The Supreme Court has agreed to hear an important pregnancy discrimination case case arising out of Maryland. A UPS worker, Peggy Young, handled the early morning unloading of overnight parcels. After she became pregnant, she was diagnosed as high risk and told not to lift items heavier than 20 pounds. Her particular shift handled very few heavy items: most people pay extra for early morning delivery only for important documents, in lightweight envelopes, not merchandise. Still, her coworkers promised to help her with any of the heavy parcels. This seemed like a workable accommodation, but UPS said no.
Her job description called for her to be able to handle parcels up to 70 pounds, and the company refused to agree to allow her to continue in her job with the medical limitations. The company offered light duty assignments to people who had suffered on the job injuries, but would not permit Ms.
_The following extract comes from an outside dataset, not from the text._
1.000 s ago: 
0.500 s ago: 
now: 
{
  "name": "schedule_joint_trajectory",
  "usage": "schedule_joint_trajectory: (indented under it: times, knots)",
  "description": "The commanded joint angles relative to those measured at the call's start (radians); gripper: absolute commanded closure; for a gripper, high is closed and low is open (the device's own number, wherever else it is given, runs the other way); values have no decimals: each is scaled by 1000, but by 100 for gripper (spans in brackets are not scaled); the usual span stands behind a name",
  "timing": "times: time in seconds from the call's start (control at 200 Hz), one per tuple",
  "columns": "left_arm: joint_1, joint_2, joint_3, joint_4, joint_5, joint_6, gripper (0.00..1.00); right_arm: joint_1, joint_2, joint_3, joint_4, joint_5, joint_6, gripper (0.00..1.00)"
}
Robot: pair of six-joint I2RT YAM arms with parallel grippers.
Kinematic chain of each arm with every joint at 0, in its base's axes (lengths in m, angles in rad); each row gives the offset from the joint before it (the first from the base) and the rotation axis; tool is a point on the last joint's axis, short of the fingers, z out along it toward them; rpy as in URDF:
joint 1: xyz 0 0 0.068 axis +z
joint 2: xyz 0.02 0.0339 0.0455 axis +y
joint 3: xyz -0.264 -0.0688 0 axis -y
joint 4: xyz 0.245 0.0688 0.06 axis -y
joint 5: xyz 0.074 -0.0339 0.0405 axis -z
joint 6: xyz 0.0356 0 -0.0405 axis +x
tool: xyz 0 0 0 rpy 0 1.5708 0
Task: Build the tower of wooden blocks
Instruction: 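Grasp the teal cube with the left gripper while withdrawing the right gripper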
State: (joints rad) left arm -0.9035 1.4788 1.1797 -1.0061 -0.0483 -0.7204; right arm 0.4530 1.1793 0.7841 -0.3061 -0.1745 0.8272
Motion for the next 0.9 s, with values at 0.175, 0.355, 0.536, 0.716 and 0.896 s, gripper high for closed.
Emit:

Young to take one of these jobs. Instead, it relied on the Pregnancy Discrimination Act’s statement that pregnant workers are entitled to be treated equally, but not better, than other employees.
She had to leave her job, losing her income and her health insurance, and could not come back to work until after the baby was born.
Peggy Young sued UPS, and lost her claim before the federal district court and the Fourth Circuit. The Supreme Court accepted the case over the tepid objection of the United States, which believed she should have gotten relief, but that for the purpose of making new law, reviewing the case was unnecessary because the Americans with Disabilities Act has since been amended to require accommodations for pregnant workers.
Ms. Young’s case was the direct impetus behind the introduction of Maryland’s Pregnancy Fairness Act. That law passed last year, and requires employers to make accommodations that do not pose an undue hardship on their businesses. Under that standard, UPS would have been required to allow Ms. Young to work, either at her job with the limitations or at a light duty job. A similar law has been introduced into Congress; it is unclear whether the Congress could pass such an initiative.
The Supreme Court resumes sessions in October, the decision in this case could come anytime between then and next June.